WHAT IS BEING ASKED: Whenever a line in the data contains "plate", show that line.

Segment Start: DATA FOR REVIEW

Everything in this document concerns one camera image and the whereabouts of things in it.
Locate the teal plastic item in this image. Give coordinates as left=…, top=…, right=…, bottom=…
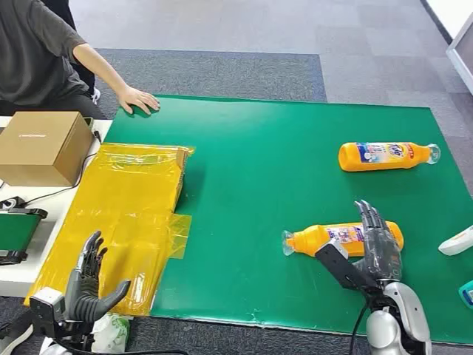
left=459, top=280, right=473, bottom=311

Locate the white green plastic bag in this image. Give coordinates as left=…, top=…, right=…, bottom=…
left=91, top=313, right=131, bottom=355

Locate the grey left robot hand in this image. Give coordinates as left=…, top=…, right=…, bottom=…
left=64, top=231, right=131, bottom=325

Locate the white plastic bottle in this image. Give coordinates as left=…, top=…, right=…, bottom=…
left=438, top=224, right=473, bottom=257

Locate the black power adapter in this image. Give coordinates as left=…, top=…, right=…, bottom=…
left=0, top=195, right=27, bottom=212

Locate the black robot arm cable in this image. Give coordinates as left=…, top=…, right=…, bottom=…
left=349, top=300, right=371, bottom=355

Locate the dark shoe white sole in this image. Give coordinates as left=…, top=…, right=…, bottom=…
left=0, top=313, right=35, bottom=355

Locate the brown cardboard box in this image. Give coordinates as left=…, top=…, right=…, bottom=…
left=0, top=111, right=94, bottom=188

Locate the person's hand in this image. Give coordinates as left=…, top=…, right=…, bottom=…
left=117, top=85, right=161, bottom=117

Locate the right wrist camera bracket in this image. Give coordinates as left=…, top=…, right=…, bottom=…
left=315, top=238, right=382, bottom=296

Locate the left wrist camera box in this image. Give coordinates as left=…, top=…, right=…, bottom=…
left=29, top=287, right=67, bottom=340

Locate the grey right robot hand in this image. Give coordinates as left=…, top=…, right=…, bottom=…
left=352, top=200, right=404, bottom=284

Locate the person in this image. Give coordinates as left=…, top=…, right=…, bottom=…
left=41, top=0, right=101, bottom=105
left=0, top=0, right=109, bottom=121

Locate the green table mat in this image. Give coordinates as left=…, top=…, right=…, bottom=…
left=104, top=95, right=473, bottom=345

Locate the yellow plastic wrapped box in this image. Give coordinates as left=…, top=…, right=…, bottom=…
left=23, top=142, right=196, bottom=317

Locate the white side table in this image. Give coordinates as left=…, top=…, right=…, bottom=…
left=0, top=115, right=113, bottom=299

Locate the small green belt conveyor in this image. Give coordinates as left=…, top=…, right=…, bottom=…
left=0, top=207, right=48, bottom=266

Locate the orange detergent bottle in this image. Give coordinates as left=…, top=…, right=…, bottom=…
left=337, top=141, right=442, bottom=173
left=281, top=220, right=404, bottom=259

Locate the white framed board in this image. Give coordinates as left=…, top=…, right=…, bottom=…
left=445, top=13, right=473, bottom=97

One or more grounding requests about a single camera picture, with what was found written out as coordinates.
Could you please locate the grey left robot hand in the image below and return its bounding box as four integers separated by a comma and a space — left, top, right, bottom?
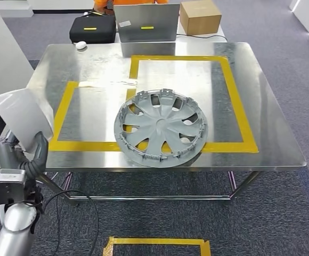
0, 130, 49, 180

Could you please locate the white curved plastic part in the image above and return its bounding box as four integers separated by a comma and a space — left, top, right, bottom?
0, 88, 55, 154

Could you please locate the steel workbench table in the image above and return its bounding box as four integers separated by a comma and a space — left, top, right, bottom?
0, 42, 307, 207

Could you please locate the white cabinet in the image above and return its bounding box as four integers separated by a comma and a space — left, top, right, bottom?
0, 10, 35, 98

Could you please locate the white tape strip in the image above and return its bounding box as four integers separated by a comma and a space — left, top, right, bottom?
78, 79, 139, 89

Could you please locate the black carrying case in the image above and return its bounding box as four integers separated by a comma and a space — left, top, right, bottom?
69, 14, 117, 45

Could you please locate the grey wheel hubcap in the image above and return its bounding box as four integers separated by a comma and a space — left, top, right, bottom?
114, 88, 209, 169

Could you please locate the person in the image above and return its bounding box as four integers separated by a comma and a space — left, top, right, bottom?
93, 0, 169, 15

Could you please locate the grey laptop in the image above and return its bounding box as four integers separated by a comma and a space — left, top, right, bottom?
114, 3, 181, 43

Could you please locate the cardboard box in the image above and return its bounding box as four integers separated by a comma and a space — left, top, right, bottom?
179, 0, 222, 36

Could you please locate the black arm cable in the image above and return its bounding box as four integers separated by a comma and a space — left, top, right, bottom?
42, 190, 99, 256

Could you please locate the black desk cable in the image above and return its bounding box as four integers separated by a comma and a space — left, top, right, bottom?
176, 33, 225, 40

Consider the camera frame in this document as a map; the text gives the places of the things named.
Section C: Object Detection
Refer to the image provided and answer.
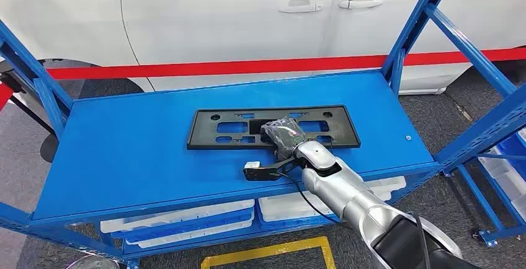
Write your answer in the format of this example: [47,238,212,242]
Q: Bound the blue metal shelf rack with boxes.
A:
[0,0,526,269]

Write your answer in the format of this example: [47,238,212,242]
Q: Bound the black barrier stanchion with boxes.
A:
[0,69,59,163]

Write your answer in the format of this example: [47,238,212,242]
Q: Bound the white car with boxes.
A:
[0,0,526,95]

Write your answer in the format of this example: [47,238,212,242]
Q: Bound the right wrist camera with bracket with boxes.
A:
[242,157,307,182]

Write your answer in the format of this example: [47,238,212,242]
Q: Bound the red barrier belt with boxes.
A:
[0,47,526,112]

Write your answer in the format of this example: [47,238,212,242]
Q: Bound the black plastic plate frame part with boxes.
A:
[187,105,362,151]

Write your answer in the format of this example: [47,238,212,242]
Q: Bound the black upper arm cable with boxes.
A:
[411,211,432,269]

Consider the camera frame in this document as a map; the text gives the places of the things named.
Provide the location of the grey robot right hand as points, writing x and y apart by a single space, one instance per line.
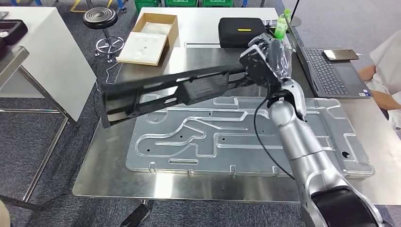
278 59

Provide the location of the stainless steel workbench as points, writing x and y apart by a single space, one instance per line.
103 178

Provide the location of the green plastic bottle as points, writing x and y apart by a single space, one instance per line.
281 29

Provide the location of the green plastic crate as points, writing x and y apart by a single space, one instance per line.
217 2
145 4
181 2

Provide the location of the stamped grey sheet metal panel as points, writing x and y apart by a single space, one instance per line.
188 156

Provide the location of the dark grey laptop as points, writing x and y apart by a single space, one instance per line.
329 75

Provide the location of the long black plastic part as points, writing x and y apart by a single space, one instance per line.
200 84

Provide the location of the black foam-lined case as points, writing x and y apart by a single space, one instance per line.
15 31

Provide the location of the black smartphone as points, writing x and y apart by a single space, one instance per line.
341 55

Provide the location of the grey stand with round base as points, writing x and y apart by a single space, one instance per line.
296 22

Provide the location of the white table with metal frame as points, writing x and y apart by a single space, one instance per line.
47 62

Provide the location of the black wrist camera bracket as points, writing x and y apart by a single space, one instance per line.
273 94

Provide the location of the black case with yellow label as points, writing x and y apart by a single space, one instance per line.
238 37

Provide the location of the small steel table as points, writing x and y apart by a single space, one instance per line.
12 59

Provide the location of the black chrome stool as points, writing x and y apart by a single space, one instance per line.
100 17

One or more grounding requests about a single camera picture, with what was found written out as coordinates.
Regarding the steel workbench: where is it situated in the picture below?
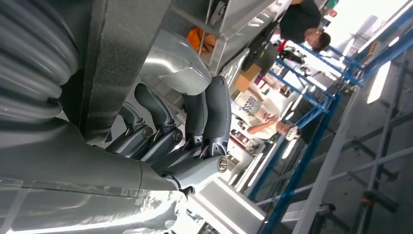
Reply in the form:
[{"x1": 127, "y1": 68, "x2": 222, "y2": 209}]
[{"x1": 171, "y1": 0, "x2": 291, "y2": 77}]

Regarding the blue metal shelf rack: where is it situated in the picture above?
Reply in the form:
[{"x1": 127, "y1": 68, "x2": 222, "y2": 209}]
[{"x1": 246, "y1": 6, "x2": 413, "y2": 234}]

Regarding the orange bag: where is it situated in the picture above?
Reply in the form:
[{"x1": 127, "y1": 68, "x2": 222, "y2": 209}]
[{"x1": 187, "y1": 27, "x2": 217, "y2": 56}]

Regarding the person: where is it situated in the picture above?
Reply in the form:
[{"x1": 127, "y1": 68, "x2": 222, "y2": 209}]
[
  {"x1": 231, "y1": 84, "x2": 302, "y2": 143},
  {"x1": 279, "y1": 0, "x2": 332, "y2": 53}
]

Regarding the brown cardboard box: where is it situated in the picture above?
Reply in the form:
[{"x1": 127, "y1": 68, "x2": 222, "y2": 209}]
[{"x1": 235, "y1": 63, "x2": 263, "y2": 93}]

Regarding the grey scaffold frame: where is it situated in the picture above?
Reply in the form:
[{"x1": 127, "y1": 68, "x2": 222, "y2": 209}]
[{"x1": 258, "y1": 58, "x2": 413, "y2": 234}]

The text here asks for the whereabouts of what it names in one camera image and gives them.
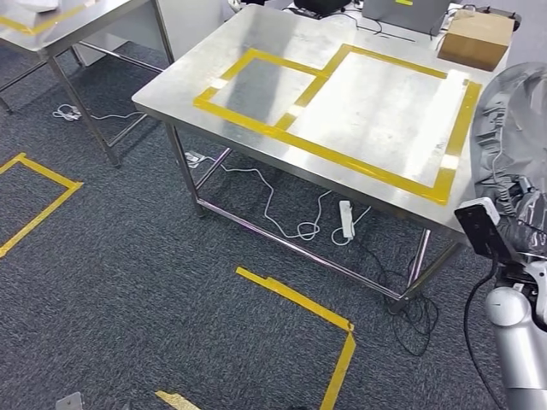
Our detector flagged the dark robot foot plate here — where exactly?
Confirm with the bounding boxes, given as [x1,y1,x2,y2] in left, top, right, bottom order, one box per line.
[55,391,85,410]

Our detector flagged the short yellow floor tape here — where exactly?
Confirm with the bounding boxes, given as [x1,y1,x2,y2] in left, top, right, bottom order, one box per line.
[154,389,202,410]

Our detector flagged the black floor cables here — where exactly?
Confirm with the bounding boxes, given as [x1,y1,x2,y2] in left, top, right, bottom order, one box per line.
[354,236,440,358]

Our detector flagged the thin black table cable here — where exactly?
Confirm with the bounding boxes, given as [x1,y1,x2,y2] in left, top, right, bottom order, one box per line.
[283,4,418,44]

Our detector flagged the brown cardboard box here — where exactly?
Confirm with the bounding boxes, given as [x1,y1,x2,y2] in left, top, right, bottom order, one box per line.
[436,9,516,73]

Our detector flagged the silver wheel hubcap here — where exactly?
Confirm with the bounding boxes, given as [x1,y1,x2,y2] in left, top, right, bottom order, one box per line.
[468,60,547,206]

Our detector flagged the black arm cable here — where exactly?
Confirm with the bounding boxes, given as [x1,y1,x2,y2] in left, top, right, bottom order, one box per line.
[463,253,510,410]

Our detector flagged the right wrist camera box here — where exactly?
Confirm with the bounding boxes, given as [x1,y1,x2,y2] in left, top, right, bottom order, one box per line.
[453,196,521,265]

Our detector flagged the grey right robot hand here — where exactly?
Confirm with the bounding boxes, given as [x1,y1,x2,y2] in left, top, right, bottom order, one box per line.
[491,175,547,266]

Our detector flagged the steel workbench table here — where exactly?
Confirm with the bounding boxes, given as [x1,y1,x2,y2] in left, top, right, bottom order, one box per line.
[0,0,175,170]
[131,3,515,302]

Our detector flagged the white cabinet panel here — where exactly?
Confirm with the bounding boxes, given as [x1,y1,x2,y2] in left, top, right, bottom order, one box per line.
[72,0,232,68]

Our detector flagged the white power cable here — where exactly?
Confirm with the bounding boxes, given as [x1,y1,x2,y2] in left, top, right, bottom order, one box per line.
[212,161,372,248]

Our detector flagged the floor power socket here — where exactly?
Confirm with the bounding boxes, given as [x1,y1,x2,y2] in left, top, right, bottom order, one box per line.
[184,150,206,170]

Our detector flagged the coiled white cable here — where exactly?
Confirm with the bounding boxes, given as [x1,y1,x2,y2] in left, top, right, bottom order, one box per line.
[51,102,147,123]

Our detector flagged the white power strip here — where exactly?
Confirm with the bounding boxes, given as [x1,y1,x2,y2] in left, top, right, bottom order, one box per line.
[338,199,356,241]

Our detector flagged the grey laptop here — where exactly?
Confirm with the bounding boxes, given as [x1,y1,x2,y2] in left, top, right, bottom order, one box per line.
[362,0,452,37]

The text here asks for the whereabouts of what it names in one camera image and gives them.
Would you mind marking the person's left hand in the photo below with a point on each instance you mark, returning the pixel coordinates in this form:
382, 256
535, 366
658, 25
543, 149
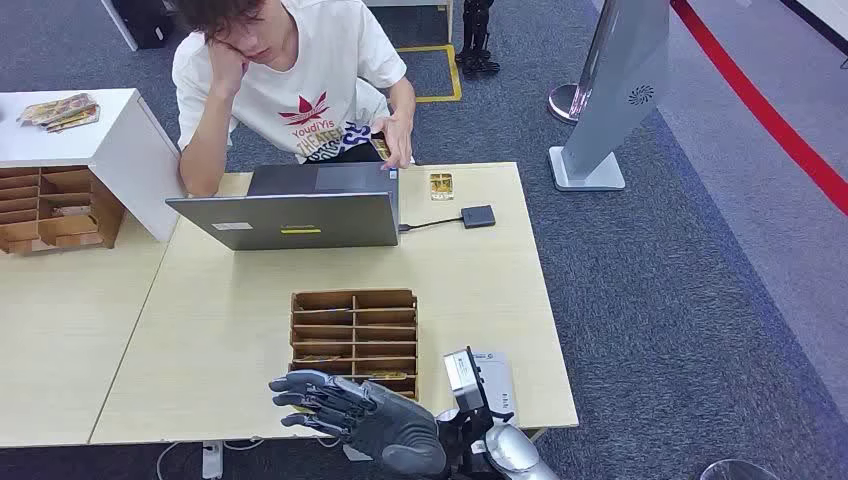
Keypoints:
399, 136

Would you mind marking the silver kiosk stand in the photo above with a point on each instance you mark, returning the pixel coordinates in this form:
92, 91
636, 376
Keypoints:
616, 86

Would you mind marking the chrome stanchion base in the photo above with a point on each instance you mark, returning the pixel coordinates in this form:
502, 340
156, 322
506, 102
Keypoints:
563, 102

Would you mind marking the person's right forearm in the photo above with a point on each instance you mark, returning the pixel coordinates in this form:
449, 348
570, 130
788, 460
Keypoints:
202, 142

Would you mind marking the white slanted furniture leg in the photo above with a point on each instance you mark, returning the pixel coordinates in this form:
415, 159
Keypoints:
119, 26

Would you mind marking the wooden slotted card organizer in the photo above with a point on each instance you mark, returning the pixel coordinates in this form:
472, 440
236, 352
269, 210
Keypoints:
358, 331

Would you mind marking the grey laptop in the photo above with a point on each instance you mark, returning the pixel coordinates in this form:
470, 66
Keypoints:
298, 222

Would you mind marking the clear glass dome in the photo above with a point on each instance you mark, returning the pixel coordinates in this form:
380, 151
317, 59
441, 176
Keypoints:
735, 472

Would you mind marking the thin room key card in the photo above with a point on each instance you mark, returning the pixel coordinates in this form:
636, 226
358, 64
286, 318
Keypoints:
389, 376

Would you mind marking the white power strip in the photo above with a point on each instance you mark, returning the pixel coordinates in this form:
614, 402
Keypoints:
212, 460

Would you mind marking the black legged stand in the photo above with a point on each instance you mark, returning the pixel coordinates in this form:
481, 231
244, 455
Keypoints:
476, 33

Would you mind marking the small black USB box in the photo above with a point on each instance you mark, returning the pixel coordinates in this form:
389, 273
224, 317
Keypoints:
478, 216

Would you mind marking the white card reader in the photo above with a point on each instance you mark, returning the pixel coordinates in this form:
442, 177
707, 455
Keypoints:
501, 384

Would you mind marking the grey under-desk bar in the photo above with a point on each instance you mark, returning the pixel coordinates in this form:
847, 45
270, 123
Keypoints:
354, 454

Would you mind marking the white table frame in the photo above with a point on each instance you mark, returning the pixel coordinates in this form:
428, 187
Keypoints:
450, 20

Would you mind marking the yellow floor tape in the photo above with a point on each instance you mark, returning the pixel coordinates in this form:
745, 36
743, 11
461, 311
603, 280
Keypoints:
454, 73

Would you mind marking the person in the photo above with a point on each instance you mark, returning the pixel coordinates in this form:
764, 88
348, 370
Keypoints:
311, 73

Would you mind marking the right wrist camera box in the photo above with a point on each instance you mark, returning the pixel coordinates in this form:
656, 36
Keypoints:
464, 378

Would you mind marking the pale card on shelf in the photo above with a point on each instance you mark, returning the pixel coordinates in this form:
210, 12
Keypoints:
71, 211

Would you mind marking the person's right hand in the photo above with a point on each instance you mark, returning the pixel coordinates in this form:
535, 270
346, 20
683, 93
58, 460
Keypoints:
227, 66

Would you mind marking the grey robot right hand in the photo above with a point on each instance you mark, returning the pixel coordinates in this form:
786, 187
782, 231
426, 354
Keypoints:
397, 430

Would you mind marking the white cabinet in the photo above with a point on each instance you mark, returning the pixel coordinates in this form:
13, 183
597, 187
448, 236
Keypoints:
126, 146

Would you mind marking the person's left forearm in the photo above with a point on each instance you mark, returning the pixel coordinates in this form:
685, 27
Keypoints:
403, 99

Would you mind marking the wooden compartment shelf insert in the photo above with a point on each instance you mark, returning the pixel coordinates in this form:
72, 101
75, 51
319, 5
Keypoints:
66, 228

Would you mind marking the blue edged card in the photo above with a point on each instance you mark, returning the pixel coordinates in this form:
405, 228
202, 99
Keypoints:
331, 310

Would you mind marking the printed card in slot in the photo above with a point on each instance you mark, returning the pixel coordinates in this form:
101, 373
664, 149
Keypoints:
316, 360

Segment End: DATA FOR REVIEW

OUTPUT:
Q: Bound the black plastic plate frame part with boxes.
Our detector flagged the dark robot foot plate here — where exactly?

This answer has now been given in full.